The abandonment of the search last week for Malaysia Airlines Flight 370 in the southern Indian Ocean leaves all sorts of critical questions unanswered and represents an almost unprecedented failure to provide a meaningful explanation for such a serious incident. For the families of the 239 passengers and crew who lost their lives when the Boeing 777-200ER went missing on March 8, 2014, it comes as a bitter disappointment as they wrestle with the real prospect of never knowing the true cause of the tragedy.
Transport authorities in Malaysia, China and Australia cited the absence of “credible new evidence leading to the identification of a specific location of the aircraft” for their January 17 decision to abandon the search. However, new evidence did coincidentally emerge only a few weeks before the decision to suspend the search. The confidential Malaysian police report into the incident, which includes an analysis of data from the flight simulator removed from MH370 Captain Zahari’s home, was leaked to French media. The data includes a flight path that leads to the southern Indian Ocean, with six waypoints charted, with altitudes and fuel states. Although the existence of the flight path was leaked to Malaysian media in 2014, such level of detail did not then emerge. The police report noted that the flight path was one of many recovered from Zahari’s personal flight simulator, and determined that they could glean “no conclusive information” about the cause of the flight’s disappearance from the analysis.

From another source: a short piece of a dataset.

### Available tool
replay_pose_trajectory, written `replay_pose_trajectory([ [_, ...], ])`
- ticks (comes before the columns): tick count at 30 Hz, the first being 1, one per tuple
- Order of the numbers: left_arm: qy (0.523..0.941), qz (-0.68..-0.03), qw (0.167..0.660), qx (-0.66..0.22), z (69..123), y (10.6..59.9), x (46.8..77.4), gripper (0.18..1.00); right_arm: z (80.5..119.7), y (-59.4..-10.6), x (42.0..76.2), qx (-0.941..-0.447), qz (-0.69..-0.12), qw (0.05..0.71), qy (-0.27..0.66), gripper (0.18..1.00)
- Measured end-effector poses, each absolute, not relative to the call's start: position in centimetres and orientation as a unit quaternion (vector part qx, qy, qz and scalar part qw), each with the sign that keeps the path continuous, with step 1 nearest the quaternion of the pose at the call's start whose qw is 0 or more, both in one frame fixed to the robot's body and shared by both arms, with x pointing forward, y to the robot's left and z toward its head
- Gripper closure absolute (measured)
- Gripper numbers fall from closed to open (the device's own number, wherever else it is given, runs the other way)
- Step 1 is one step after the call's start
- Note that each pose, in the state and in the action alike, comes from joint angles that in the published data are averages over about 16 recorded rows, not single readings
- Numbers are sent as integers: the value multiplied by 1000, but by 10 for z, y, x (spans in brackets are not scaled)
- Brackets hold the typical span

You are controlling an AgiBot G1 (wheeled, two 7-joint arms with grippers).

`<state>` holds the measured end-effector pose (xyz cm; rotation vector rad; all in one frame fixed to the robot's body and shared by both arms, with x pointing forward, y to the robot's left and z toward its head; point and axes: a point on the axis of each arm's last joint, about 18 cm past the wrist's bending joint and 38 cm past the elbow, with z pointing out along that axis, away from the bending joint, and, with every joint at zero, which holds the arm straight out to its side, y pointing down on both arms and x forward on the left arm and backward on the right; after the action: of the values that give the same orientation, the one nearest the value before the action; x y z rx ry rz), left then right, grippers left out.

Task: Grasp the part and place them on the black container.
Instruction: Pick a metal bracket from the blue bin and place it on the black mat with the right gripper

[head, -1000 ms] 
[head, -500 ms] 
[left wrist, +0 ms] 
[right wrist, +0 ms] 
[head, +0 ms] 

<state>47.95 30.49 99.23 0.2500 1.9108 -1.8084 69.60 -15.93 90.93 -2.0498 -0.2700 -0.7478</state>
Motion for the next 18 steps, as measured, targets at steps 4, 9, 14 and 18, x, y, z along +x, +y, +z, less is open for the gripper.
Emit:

The Malaysian government apparently never shared the police report with the Australian Transportation Safety Board (ATSB), which has led the search for MH370. Yet the flight path revealed on Zahari’s simulator is not exactly the same as that calculated by the Inmarsat satellite “handshakes,” plus two unanswered ground-to-air telephone calls used to define the search area in the southern Indian Ocean. After a review conducted in early November of the satellite data plus aircraft dynamics, meteorological data and a drift analysis prompted by the discovery of more than 20 pieces of wreckage in the western Indian Ocean, the ATSB already narrowed the most likely impact location to a 25,000-square-kilometer area farther north. The review expressed a high level of confidence that the current search could not have missed an aircraft debris field.
According to Don Thompson of The Independent Group, a collaborative volunteer group of scientists and engineers, the debris field might lie even farther north than the area specified by the ATSB’s recent review. He told AIN that it all depends on the point in the Straits of Malacca at which the aircraft turned south–a coordinate experts can calculate from satcom communications using different assumptions.
“We remain hopeful that new information will come to light and that at some point in the future the aircraft will be located,” the three transport ministers said in their January 17 statement. But when and how the investigation might ever resume remains very much in question for now.